Yes, but what of an existing corner gas station, must they provide a separate POT from the public way when doing a station remodel and if using the drive aisle for the POT what of the CBC requirement to provide continuous  TD's along both sides of the POT within or crossing the hazardous way?


----------



## mark handler (Oct 14, 2017)

I say no.

11B-206.2.1 Site arrival points. At least one accessible route shall be provided within the site from accessible parking spaces and accessible passenger loading zones; public streets and sidewalks; and public transportation stops to the accessible building or facility entrance they serve. Where more than one route is provided, all routes must be accessible.
Exceptions:
*2.  An accessible route shall not be required between site arrival points and the building or facility entrance if the only means of access between them is a vehicular way not providing pedestrian access.*

11B-206.2.2 Within a site.
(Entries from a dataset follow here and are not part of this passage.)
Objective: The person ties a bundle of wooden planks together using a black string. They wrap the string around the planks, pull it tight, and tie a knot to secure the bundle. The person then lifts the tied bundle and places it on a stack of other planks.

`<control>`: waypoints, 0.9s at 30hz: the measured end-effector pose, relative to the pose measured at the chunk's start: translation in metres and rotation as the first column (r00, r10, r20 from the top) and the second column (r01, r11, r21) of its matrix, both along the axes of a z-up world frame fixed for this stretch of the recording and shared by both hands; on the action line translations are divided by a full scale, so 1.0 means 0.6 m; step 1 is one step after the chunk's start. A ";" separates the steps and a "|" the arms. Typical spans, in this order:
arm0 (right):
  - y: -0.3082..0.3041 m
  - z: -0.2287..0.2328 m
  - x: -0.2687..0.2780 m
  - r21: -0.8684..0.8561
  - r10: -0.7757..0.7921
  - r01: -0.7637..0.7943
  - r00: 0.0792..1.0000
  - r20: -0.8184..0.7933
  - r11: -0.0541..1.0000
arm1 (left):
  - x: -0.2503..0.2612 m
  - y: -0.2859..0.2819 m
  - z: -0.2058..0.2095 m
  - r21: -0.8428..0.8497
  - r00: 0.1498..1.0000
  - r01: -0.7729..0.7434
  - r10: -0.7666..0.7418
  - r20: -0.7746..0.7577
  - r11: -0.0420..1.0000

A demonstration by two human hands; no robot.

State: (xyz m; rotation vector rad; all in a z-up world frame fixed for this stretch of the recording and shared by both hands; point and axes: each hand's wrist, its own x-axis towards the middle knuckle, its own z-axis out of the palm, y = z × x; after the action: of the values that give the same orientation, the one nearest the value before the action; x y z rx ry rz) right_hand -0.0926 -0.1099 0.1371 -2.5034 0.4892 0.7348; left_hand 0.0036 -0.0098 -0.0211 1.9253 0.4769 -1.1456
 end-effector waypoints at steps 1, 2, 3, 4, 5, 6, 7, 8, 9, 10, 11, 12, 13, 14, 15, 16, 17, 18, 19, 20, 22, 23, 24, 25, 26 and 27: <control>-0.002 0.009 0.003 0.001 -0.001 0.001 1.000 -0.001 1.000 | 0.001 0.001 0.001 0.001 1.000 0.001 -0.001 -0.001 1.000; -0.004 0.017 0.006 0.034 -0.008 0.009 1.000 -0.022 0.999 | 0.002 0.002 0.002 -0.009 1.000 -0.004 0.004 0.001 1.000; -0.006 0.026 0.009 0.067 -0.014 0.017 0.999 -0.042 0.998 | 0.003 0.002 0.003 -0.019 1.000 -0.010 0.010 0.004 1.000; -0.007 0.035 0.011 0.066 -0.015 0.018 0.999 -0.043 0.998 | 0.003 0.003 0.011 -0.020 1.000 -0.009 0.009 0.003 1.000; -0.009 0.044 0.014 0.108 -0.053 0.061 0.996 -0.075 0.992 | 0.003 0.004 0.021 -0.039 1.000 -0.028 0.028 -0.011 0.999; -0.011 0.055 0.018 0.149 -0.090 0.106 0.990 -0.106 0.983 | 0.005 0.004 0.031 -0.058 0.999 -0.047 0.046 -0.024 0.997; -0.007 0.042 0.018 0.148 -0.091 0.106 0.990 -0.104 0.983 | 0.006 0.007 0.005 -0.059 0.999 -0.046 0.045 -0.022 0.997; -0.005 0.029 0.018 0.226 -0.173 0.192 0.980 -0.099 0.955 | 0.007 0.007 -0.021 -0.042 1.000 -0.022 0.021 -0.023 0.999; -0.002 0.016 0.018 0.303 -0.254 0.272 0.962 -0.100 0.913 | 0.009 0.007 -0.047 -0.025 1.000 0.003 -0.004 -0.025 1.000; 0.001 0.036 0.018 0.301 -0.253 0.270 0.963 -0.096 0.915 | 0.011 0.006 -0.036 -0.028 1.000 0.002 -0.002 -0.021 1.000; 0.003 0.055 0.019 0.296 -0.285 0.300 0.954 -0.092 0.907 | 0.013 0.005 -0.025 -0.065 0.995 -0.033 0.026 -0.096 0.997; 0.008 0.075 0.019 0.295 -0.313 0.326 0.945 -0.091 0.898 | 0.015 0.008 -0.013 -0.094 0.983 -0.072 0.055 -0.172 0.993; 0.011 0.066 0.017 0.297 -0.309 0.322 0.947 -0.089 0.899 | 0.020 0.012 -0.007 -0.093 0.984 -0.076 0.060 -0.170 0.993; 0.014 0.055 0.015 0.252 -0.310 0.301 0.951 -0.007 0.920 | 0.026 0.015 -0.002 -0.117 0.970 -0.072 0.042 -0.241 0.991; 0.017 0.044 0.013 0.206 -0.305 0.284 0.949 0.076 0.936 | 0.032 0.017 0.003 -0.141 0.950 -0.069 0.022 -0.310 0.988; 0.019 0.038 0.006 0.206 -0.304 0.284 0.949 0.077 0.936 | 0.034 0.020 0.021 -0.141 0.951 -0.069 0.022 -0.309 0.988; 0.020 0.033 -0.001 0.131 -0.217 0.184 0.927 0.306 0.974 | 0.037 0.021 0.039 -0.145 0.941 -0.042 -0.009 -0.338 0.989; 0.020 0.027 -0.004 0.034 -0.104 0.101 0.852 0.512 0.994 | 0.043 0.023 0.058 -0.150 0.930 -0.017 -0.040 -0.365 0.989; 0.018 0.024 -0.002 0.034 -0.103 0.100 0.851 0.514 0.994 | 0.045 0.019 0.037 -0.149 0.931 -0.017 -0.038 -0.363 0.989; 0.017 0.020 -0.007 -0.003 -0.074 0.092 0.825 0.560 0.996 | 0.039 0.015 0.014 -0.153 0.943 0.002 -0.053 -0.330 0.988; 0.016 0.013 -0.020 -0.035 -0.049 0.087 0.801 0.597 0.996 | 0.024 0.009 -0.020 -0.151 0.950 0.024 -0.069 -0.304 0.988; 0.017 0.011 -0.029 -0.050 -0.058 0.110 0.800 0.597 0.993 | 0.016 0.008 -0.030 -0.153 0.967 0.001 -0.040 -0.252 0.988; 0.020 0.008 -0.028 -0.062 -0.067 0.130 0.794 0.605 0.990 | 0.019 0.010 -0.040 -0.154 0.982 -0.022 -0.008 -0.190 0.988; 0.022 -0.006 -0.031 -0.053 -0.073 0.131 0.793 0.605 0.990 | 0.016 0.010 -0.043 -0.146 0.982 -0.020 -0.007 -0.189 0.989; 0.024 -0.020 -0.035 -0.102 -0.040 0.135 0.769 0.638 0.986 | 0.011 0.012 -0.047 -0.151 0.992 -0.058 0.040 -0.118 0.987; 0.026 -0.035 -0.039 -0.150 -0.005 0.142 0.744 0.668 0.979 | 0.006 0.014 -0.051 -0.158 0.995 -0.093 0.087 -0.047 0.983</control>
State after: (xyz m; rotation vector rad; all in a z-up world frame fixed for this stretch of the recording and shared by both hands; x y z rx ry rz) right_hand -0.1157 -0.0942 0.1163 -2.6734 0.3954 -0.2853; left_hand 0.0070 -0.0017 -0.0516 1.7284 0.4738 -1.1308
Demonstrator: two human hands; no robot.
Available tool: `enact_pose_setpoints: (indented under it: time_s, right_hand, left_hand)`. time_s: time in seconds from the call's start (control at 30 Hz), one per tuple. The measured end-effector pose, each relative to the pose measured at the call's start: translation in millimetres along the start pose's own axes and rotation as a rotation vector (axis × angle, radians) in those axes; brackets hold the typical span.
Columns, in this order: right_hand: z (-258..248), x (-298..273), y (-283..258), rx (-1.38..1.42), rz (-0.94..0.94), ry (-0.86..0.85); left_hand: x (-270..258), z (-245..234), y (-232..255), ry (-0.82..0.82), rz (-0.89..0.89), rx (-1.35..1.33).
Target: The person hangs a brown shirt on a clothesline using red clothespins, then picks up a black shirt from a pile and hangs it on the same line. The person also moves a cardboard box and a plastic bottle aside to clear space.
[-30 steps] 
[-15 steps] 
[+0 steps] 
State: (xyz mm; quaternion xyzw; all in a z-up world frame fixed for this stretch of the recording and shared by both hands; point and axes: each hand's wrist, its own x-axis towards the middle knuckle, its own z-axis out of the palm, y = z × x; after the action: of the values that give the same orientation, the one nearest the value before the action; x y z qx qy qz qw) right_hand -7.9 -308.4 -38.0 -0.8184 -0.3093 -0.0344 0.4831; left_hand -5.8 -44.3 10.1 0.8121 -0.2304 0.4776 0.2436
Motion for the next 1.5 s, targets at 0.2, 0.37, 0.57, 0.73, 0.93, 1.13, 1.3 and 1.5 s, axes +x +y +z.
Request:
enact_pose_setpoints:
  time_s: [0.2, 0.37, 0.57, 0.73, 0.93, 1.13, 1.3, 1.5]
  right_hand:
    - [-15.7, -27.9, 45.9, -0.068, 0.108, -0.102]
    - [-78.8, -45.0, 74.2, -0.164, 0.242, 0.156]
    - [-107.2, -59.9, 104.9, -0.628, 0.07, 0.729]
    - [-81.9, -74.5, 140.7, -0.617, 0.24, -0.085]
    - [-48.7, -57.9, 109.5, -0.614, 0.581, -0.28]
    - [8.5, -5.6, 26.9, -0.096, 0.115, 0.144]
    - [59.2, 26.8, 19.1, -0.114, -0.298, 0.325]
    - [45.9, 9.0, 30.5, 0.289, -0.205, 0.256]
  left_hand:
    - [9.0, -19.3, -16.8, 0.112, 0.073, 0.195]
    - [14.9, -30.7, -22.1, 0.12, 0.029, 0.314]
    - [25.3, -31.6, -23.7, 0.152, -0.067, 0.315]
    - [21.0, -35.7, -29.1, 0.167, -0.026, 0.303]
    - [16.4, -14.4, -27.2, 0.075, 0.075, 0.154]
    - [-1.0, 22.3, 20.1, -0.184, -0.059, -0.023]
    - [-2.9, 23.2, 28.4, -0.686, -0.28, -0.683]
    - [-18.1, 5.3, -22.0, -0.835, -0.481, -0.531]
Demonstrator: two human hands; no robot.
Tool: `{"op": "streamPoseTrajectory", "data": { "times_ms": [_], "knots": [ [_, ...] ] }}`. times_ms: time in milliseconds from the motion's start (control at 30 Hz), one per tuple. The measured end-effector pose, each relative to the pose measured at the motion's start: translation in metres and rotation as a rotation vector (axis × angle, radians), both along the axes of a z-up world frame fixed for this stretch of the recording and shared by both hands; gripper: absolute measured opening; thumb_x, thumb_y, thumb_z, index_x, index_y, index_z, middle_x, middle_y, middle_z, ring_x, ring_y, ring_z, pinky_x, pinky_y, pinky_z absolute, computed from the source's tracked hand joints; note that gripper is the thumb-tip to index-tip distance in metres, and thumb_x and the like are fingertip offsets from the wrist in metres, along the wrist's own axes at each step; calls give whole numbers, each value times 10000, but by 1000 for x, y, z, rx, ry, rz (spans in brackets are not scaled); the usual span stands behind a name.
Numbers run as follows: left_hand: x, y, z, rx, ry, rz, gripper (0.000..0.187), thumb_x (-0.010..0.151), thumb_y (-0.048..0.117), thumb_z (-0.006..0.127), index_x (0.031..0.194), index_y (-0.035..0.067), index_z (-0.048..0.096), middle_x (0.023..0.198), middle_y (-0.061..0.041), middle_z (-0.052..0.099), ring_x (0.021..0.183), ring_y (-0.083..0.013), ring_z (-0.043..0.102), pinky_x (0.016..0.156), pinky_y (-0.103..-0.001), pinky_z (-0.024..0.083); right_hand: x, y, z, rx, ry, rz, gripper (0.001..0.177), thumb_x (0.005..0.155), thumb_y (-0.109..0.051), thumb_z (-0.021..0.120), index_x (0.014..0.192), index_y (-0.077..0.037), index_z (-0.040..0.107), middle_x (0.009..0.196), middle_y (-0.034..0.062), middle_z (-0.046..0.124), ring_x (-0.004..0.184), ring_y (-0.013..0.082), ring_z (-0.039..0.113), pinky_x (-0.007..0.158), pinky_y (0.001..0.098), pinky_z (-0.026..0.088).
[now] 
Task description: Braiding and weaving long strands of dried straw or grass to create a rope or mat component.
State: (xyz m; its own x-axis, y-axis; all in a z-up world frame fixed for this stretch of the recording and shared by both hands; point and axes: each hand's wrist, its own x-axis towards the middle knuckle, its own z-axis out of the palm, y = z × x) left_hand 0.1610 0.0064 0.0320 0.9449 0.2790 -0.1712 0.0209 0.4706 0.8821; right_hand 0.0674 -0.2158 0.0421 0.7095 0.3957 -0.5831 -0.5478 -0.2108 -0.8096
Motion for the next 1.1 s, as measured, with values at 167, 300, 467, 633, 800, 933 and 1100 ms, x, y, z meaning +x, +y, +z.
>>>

At least one accessible route shall connect accessible buildings, accessible facilities, accessible elements, and accessible spaces that are on the same site. * 
Exception: An accessible route shall not be required between accessible buildings, accessible facilities, accessible elements, and accessible spaces if the only means of access between them is a vehicular way not providing pedestrian access.*


----------



## ADAguy (Oct 16, 2017)

Yes Mark, for an existing corner service station but if designed new with a mini-mart as they do, it would be possible to provide a separate POT from the sidewalk to the store entrance.


----------



## mark handler (Oct 16, 2017)

ADAguy said:


> Yes Mark, for an existing corner service station but if designed new with a mini-mart as they do, it would be possible to provide a separate POT from the sidewalk to the store entrance.


Possible, anything is possible.
Code required? based on site. In most cases yes


----------